To do: Please write out exactly the lines of the data below from the line holding "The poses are" through the line holding "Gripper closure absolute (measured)", and leave out the rest.

Data provided:

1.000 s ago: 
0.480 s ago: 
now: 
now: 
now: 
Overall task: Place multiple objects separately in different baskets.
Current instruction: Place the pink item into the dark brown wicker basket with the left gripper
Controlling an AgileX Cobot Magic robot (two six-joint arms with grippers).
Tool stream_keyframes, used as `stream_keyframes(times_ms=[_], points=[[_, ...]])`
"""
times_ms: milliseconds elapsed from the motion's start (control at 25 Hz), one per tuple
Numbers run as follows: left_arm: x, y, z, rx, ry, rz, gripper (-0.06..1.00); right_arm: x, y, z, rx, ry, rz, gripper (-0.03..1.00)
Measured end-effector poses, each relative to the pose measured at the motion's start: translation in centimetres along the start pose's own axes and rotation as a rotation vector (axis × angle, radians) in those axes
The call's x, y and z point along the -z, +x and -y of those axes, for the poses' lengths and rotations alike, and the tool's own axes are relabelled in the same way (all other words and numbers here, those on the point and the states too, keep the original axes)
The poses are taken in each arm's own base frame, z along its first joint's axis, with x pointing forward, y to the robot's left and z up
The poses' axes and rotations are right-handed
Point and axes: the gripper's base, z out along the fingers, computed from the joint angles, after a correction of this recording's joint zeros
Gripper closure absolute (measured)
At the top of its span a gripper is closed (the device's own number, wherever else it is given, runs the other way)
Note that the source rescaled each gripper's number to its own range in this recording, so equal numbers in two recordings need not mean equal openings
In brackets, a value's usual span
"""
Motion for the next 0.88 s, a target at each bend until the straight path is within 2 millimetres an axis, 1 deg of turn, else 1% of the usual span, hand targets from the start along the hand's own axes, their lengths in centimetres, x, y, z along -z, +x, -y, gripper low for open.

Solution for this task:
The poses are taken in each arm's own base frame, z along its first joint's axis, with x pointing forward, y to the robot's left and z up
The poses' axes and rotations are right-handed
Point and axes: the gripper's base, z out along the fingers, computed from the joint angles, after a correction of this recording's joint zeros
Gripper closure absolute (measured)

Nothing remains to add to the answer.